◆ Prompt ◆
Report back the lines in this listing that carry the string "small".

Recorded information section start

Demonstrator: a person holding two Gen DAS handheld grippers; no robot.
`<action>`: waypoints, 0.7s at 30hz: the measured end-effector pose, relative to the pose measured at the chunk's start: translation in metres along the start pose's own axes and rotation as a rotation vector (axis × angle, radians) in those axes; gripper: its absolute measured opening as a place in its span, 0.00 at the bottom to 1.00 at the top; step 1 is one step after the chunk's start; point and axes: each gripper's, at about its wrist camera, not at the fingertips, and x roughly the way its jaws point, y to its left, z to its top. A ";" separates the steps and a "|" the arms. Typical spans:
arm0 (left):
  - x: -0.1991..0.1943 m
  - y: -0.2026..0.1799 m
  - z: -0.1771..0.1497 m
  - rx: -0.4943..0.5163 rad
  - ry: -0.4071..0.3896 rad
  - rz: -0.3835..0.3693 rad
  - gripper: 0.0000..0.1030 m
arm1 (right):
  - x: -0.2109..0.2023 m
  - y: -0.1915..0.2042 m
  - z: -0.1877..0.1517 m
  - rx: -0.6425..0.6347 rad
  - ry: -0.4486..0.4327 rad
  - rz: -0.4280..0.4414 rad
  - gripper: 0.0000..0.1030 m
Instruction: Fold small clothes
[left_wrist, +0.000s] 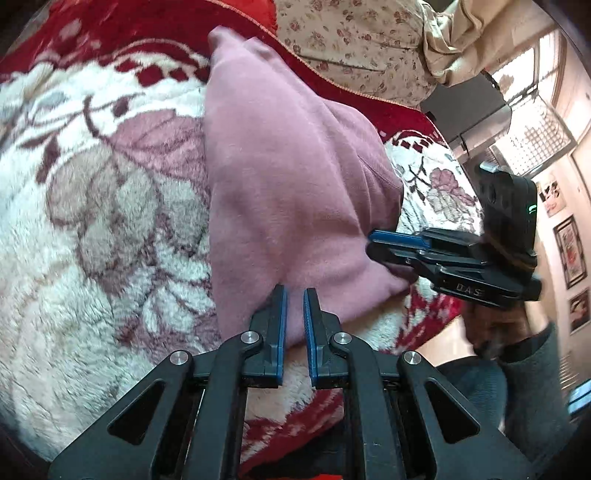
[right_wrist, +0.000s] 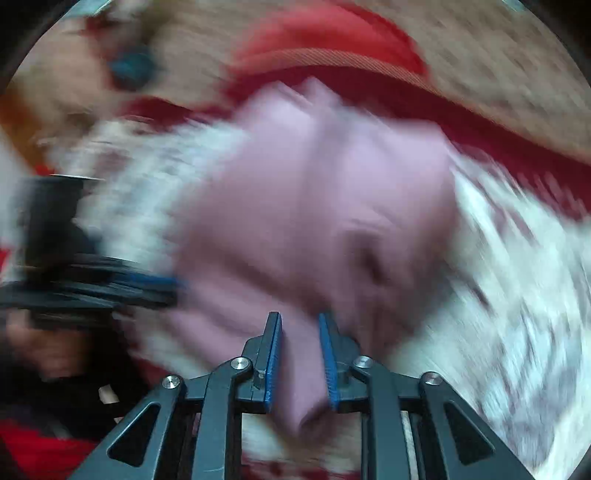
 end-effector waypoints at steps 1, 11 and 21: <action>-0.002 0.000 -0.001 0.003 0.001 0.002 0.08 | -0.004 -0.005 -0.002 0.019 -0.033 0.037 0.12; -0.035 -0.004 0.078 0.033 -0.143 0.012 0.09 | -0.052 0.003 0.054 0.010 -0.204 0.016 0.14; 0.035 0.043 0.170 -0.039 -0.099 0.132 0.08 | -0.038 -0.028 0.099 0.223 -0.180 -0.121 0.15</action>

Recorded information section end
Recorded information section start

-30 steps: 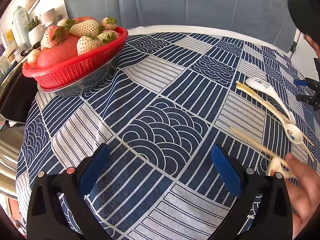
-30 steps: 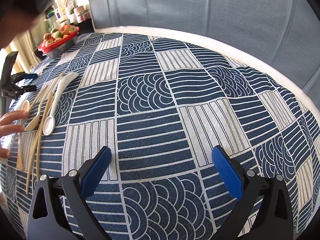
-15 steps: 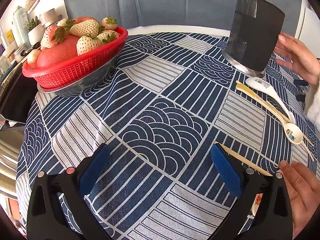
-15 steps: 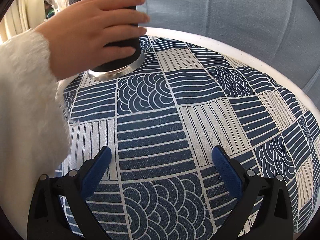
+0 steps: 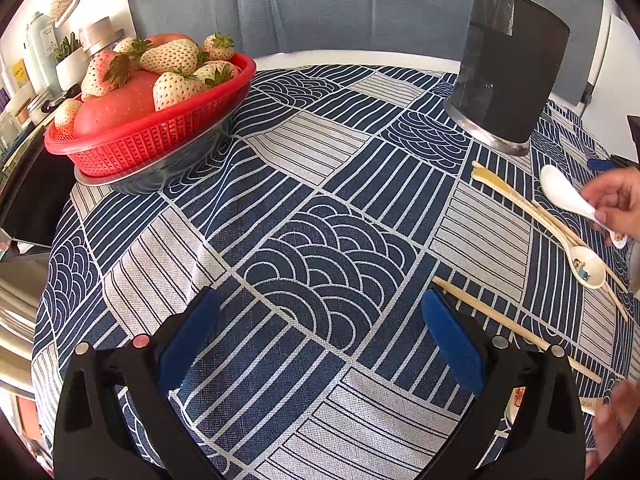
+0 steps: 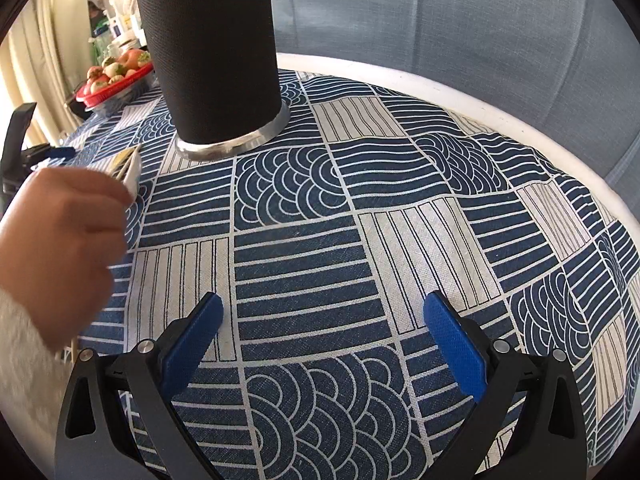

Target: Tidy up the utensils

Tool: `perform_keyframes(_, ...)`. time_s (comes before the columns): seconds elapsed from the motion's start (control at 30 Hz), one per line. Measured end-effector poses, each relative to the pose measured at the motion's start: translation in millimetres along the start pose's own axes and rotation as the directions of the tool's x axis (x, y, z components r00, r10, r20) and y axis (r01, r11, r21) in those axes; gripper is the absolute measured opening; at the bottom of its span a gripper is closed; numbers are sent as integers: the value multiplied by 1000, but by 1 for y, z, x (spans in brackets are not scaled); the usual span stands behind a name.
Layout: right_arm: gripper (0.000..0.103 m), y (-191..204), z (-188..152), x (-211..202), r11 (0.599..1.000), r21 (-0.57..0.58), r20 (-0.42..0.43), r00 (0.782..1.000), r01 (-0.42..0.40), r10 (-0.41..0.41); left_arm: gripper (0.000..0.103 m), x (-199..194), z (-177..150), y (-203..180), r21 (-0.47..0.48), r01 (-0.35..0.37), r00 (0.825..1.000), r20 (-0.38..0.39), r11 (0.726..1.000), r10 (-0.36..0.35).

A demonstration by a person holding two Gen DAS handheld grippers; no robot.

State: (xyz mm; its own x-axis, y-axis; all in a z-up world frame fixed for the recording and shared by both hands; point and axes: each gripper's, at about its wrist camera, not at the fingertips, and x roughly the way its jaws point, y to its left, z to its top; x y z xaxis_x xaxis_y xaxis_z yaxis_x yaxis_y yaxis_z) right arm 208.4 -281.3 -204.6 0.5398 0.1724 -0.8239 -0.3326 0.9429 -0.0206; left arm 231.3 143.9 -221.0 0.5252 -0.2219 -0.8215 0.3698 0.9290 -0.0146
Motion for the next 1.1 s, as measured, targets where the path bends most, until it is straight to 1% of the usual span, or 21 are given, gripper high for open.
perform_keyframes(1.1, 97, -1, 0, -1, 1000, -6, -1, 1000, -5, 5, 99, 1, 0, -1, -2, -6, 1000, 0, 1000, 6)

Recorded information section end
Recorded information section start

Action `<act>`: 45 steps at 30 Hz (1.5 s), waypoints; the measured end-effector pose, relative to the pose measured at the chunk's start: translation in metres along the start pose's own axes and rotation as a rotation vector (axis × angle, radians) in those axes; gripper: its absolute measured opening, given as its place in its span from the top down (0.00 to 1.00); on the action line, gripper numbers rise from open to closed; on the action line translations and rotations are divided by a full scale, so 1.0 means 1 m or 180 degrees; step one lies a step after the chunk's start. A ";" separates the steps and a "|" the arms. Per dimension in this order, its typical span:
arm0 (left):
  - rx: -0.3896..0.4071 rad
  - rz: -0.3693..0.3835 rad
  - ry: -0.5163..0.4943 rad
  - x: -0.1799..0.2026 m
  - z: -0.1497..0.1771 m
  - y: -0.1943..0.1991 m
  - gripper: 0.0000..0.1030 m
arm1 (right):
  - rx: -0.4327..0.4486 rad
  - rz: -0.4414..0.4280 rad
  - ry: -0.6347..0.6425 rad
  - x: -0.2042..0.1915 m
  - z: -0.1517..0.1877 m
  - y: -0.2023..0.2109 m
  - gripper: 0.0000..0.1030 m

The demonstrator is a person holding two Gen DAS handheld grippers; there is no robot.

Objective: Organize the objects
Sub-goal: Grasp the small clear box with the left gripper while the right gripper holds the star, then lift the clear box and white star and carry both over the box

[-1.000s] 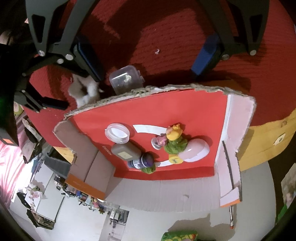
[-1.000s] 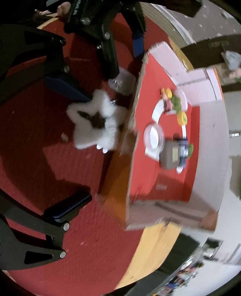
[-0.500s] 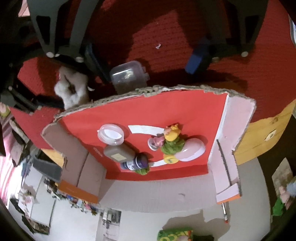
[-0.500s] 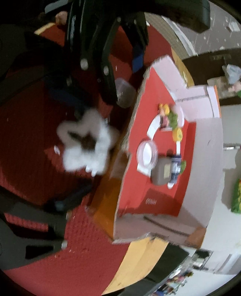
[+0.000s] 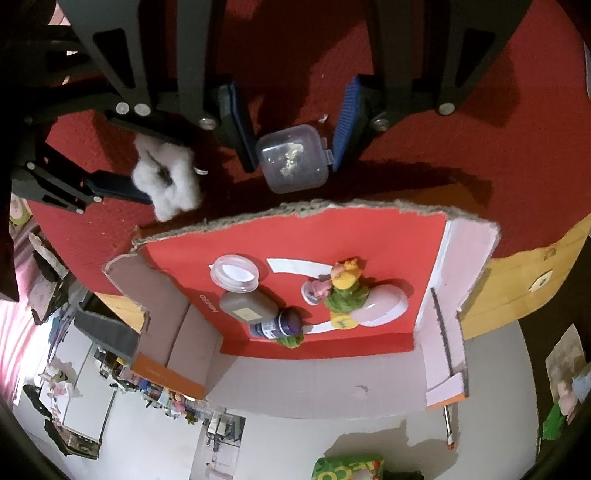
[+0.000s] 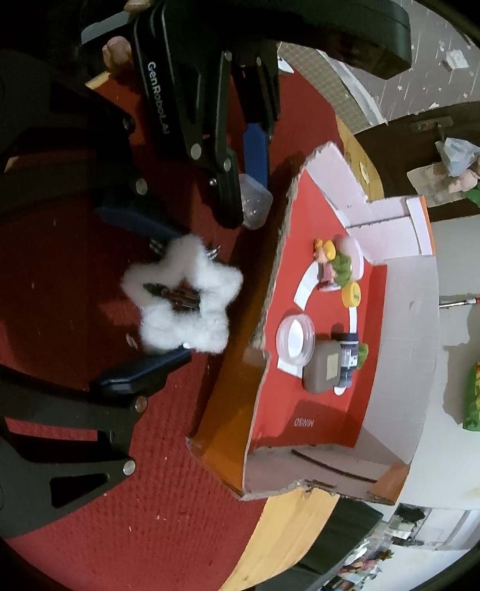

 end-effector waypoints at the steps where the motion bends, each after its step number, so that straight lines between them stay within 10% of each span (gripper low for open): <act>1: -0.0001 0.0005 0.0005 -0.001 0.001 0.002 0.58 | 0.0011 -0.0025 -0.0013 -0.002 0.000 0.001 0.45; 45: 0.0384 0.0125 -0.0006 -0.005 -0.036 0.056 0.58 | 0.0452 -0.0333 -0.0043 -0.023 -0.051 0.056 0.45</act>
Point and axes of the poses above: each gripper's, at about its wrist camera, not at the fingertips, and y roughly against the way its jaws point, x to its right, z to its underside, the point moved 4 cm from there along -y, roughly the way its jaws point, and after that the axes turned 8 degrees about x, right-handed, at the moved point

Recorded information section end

◆ Solution for this problem ◆
Instruction: Fold small clothes
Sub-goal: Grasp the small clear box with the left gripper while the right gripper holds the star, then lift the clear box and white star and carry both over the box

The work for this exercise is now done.